Collection entries

-----

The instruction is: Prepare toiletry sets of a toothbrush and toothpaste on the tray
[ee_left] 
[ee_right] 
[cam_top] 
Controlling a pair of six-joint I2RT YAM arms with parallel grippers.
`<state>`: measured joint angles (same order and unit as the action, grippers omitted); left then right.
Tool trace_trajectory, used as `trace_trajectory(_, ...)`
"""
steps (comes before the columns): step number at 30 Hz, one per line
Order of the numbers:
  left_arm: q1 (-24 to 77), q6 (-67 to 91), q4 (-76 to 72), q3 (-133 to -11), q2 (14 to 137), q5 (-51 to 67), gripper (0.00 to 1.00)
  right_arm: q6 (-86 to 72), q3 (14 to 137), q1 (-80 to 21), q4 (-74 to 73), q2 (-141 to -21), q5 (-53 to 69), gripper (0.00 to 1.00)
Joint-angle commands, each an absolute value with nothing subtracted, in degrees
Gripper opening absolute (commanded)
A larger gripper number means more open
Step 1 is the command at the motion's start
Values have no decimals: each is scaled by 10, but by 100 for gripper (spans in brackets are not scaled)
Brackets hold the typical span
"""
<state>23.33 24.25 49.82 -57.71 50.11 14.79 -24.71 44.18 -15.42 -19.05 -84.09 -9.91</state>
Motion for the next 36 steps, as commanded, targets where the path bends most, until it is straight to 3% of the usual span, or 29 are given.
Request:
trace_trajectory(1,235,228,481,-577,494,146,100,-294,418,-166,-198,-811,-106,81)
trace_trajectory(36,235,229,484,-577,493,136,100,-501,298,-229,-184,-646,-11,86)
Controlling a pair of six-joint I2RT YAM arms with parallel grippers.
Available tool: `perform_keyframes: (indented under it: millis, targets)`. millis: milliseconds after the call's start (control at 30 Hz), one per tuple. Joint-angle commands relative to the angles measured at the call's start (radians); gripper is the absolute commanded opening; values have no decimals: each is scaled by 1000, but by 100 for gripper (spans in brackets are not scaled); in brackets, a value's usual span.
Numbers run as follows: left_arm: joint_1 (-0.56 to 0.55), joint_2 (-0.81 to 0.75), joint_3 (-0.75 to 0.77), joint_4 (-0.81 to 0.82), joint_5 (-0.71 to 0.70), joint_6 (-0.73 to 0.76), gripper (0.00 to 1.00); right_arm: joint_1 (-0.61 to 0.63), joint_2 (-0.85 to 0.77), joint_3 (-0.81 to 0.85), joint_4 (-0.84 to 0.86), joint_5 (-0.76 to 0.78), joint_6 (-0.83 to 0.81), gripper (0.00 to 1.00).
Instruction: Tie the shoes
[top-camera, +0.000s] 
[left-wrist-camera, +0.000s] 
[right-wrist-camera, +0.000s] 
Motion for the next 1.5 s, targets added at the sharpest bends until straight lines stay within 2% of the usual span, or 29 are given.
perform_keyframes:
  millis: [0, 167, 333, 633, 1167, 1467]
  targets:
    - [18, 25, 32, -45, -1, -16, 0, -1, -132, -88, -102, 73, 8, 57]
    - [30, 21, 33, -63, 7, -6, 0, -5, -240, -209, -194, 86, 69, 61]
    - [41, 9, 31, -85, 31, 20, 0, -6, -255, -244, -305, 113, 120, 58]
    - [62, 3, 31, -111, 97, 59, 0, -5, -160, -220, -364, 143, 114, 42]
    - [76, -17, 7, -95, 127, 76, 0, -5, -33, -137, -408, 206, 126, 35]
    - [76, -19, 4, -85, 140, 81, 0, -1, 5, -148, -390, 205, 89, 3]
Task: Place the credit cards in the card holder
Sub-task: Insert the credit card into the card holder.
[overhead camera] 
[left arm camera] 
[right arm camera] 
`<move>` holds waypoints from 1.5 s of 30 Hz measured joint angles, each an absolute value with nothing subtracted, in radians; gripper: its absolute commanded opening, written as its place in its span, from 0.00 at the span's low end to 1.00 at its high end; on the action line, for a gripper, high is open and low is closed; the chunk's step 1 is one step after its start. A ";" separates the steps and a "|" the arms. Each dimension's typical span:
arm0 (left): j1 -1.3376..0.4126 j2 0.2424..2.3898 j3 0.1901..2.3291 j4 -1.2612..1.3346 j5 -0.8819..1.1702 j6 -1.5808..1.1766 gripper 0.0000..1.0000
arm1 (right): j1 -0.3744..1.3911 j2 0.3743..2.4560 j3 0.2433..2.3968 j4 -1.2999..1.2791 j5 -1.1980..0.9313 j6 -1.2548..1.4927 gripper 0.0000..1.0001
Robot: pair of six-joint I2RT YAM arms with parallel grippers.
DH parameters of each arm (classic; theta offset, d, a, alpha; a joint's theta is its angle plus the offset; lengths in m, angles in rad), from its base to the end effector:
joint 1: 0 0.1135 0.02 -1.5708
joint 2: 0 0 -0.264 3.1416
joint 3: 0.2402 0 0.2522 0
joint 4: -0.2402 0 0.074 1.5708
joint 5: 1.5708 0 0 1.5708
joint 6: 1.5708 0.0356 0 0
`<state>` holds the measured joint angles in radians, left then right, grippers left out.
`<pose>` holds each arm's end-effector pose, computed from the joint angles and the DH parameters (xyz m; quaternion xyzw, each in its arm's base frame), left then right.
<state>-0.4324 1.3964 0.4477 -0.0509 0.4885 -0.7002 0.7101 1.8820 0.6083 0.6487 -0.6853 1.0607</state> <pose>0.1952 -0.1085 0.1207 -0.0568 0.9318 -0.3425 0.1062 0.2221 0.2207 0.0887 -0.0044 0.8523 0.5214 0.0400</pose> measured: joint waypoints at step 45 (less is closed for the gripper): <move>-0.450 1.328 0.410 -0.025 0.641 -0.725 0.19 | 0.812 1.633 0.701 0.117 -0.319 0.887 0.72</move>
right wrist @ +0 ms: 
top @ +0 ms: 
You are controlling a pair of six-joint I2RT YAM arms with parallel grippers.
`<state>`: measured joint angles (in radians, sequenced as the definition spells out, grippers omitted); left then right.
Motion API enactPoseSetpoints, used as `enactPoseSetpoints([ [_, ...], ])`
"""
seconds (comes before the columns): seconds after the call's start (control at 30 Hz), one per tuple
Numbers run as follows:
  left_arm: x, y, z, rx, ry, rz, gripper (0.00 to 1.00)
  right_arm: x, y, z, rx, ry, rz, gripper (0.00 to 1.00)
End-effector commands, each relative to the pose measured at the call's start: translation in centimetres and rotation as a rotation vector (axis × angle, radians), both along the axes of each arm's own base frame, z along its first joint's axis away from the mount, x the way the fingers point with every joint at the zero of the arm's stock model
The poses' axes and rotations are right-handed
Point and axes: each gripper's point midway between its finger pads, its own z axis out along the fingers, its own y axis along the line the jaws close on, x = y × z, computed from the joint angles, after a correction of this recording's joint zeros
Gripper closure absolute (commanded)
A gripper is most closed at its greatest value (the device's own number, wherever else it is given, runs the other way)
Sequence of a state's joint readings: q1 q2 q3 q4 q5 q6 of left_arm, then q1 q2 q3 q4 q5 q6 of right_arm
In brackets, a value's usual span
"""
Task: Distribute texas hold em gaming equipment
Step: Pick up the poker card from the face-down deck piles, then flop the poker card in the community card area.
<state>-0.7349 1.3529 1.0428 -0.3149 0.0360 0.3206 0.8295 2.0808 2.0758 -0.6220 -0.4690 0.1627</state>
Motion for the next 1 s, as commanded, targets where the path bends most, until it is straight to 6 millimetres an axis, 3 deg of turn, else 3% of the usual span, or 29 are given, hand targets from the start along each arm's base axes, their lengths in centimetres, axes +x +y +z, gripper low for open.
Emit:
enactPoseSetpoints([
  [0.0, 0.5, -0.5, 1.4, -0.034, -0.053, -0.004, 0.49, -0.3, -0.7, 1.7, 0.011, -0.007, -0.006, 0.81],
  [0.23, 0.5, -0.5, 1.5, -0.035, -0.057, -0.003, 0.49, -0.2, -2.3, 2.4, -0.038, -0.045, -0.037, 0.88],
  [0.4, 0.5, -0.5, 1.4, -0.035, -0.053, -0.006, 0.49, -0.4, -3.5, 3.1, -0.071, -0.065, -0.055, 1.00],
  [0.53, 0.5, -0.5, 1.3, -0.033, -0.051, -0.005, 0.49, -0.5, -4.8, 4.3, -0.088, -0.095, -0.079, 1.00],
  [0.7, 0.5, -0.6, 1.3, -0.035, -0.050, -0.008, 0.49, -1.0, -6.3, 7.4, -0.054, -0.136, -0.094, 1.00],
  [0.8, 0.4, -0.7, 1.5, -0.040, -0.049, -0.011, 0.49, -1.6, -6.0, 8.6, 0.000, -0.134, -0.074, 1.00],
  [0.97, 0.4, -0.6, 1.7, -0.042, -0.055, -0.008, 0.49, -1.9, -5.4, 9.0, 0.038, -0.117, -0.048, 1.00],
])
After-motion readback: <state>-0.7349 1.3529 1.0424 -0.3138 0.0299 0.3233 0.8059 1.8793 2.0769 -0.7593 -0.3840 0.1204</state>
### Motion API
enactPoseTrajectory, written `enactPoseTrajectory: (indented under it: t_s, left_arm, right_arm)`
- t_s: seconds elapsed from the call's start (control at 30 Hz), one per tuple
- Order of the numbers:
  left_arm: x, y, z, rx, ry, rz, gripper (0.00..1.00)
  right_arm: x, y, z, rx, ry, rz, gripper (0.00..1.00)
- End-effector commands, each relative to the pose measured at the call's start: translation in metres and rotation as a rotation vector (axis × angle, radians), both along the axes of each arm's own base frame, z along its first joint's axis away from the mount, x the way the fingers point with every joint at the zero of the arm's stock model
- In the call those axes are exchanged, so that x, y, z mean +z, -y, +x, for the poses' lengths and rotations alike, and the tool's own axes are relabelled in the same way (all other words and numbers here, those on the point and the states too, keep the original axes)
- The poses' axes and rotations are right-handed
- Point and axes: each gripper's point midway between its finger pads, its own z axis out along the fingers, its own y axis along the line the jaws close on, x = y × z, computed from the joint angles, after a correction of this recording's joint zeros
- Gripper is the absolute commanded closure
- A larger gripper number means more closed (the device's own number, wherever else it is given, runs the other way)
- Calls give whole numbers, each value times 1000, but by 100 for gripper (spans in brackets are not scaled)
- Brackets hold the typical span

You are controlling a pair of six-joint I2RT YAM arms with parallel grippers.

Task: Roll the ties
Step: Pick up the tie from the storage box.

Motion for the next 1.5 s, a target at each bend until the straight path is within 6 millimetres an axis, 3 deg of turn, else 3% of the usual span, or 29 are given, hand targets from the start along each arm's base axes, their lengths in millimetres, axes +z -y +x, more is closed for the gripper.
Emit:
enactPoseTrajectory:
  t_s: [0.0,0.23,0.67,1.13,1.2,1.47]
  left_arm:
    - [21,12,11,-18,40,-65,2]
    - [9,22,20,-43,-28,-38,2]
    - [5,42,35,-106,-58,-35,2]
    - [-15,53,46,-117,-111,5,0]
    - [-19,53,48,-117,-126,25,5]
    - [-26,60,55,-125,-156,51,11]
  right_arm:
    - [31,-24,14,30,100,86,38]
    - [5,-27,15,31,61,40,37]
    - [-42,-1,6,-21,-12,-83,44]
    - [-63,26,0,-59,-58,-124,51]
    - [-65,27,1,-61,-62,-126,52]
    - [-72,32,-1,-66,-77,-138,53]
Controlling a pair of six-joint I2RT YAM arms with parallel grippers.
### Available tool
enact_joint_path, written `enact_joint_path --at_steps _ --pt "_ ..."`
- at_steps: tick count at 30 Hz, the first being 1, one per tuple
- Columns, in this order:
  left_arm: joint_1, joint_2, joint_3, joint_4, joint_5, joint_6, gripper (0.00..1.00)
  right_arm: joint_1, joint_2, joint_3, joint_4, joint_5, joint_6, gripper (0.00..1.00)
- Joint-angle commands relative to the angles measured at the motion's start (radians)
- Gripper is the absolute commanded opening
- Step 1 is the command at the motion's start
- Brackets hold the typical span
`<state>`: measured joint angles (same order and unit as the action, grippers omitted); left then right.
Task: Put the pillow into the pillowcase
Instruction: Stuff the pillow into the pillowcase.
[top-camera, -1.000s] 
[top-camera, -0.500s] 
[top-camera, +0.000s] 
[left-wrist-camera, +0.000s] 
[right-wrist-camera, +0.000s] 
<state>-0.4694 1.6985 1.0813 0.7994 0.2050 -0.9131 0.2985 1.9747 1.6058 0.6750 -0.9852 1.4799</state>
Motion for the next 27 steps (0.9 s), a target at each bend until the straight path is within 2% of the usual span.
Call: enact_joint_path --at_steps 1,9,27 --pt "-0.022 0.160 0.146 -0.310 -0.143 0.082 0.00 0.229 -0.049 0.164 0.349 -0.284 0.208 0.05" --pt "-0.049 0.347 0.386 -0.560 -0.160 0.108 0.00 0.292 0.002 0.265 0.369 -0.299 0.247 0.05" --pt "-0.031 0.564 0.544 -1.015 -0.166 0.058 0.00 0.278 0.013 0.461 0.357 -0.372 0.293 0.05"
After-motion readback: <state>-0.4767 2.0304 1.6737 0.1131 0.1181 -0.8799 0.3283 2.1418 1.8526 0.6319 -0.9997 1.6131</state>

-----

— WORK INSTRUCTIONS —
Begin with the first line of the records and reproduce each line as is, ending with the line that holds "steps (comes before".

— SOLUTION —
The instruction is: Prepare toiletry sets of a toothbrush and toothpaste on the tray
[ee_left] 
[ee_right] 
[cam_top] 
Controlling a pair of six-joint I2RT YAM arms with parallel grippers.
`<state>`: measured joint angles (same order and unit as the action, grippers omitted); left then right.
Tool trace_trajectory, used as `trace_trajectory(_, ...)`
"""
steps (comes before the columns): step number at 30 Hz, one per line

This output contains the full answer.